As customers constantly testify, it is our people’s engagement and their use of the tools and resources that we have invested in over the course of over 20 years that enables us to provide exceptional value.
We continue to invest to promote the growth of the industry, the growth of our customers’ businesses and we continuously strive to operate our business more effectively. Now, I’ll turn the call over to Mark for his financial commentary..
Thank you, Manny. I’ll start with a few comments on our SG&A costs.
As I mentioned on the last couple of calls, our goal for 2014 and over the long term is to grow our base business operating expenses at about half the rate of our gross profit growth and that one of our challenges this year was the normalization of management incentive costs which we expected would add $4 million to $5 million in expense in the second and third quarters over 2013.
Now that we’re half way through the year and excluding the impact of incentive costs, which we now think will increase a bit more modestly, meeting our expense growth goals this year would be a challenge.
This is due to the softer-than-expected market conditions in some seasonal markets to greater personnel and technology infrastructure investments made to support current and future growth and to higher freight costs this year as driver shortages have pushed freight rates up.
While I expect back-half improvements in our expense growth more in Q4 than in Q3, it is unlikely that we’ll be able to achieve this objective this year.
Over the long term, I believe leveraging our infrastructure to grow SG&A costs at around half the rate of GP growth is a good goal for us, one which we have in fact achieved over the last five years.
Looking back at our base business results for 2009 through 2013, our base business gross profit compound annual growth rate for this time period was 7.9%, while our SG&A compound annual growth rate, excluding incentive costs given their variability, was 4.1%, adding credence to this being an attainable goal for us going forward.

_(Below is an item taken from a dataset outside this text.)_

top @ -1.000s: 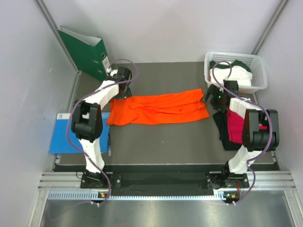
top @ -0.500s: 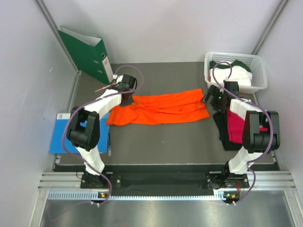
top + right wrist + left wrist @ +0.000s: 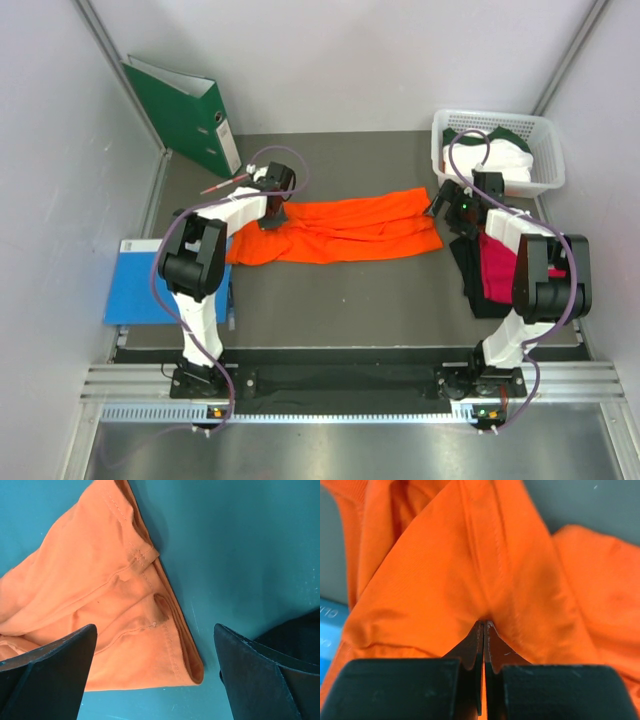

Moving on to our balance sheet and cash flow at quarter end, you can see that our total net receivables grew 9% and our inventories grew 6% year-over-year, both roughly in line with our sales growth. Our accounts payable balance, however, decreased 3%, resulting in the additional cash used in operations this year versus last.
The accounts payable decline was a result of vendor payment timing differences that we expect to normalize in Q3 and put us back on track for meeting our operating cash flow goal of exceeding net income for the year.
Cash used for open market repurchases in the quarter was $58.2 million, resulting in 1,006,000 shares repurchased at an average price of $57.85. For the year, we’ve used $85 million to repurchase 1.5 million shares and have $112 million remaining under our current Board authorization.
I should let you know as well that our leverage at quarter end, as measured on a net debt to trailing 12-month EBITDA basis, was 1.48, which is comfortable to conservative level of leverage for us.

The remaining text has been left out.